■ What is being asked
Below are entries; work out how many of their lines include the string "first", and reply with the number only.

■ Stored dataset items
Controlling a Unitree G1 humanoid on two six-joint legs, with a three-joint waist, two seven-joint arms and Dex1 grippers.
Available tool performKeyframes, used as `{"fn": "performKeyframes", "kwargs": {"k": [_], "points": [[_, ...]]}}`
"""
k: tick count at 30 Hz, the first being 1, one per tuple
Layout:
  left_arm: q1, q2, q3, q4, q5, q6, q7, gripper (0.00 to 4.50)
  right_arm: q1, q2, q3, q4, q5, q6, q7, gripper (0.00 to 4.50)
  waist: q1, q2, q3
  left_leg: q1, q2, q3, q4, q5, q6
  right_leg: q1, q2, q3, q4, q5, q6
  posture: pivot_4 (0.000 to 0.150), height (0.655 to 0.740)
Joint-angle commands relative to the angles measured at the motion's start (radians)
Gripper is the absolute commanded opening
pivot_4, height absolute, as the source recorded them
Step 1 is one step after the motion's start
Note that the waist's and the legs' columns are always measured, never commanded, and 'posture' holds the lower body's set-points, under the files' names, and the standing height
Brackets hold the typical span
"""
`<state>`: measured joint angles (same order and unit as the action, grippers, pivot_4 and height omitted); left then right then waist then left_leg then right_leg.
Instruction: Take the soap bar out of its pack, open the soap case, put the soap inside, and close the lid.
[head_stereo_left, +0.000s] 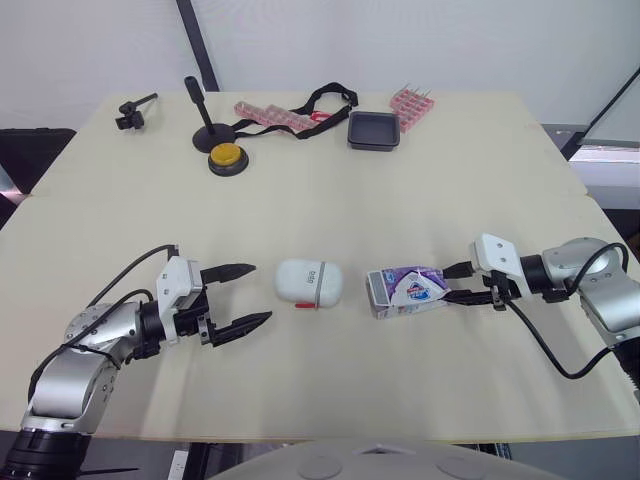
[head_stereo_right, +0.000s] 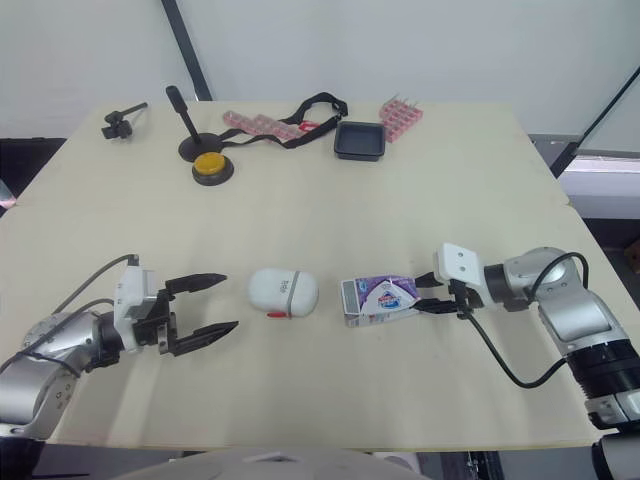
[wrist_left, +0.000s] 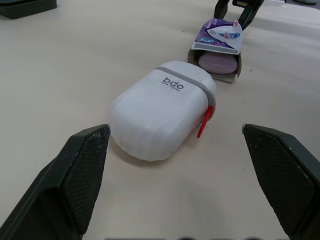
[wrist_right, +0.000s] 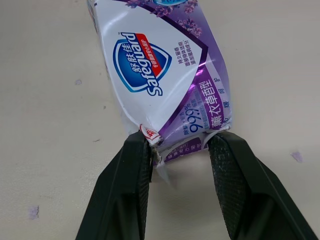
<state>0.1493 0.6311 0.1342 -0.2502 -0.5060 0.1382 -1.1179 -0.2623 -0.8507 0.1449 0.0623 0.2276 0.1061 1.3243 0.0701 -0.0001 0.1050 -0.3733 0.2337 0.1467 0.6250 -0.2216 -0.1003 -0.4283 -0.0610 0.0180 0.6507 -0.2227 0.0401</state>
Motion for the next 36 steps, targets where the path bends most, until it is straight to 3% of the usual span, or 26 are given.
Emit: {"fn": "performKeyframes", "kwargs": {"k": [1, 36], "points": [[-0.006, 0.009, -0.002, -0.014, 0.0, -0.012, -0.004, 4.5, 0.01, -0.012, -0.026, -0.009, 0.004, -0.007, -0.002, 1.87, 0.0, 0.0, 0.0, 0.0, 0.0, 0.0, 0.0, 0.0, 0.0, 0.0, 0.0, 0.0, 0.0, 0.0, 0.0, 0.15, 0.7291], [-0.036, 0.007, -0.02, 0.04, 0.015, -0.03, -0.004, 4.5, -0.051, -0.174, -0.125, -0.156, -0.009, 0.052, -0.033, 1.87, 0.002, 0.0, 0.0, 0.0, 0.0, 0.0, 0.0, 0.0, 0.0, 0.0, 0.0, 0.0, 0.0, 0.0, 0.0, 0.15, 0.7291]]}}
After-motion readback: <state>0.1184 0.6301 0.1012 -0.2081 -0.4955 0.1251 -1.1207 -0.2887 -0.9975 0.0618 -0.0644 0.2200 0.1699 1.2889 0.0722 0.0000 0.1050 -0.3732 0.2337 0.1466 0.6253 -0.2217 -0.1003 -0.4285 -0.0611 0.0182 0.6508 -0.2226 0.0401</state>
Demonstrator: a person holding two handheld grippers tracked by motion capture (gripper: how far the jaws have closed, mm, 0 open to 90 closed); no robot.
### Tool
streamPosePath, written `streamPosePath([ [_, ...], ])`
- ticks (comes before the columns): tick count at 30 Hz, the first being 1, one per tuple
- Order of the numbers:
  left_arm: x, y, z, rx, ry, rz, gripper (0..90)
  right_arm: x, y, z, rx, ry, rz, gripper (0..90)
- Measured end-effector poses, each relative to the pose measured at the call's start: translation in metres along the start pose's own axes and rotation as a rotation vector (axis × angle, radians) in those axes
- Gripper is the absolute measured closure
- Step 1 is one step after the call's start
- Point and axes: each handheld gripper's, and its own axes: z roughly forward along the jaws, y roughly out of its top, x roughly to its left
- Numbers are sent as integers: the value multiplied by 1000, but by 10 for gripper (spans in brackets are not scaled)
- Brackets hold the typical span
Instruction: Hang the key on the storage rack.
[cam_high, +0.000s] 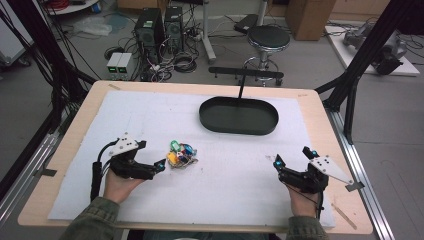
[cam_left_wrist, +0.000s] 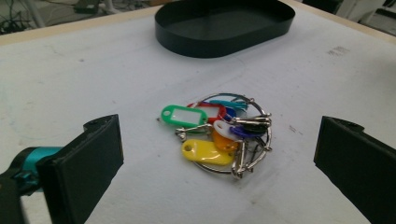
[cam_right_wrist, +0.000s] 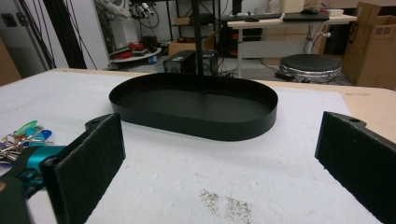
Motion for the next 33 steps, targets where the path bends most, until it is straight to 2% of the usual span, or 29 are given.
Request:
streamPosePath([
  [7,-10,-1,17,82,-29,52,18,1,0,1,7,0,-1,4],
  [11,-11,-2,31,161,-43,101,18,1,-1,2,12,4,-6,4],
  [19,-12,2,39,166,-52,95,18,2,-1,3,16,4,-13,5],
  [21,-13,2,41,189,-48,95,19,2,-1,3,16,5,-13,4],
  [26,-14,6,48,183,-70,84,83,2,-2,4,21,7,-17,4],
  [33,-13,6,59,196,-91,105,156,2,-2,3,17,6,-15,4],
])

■ Task output
2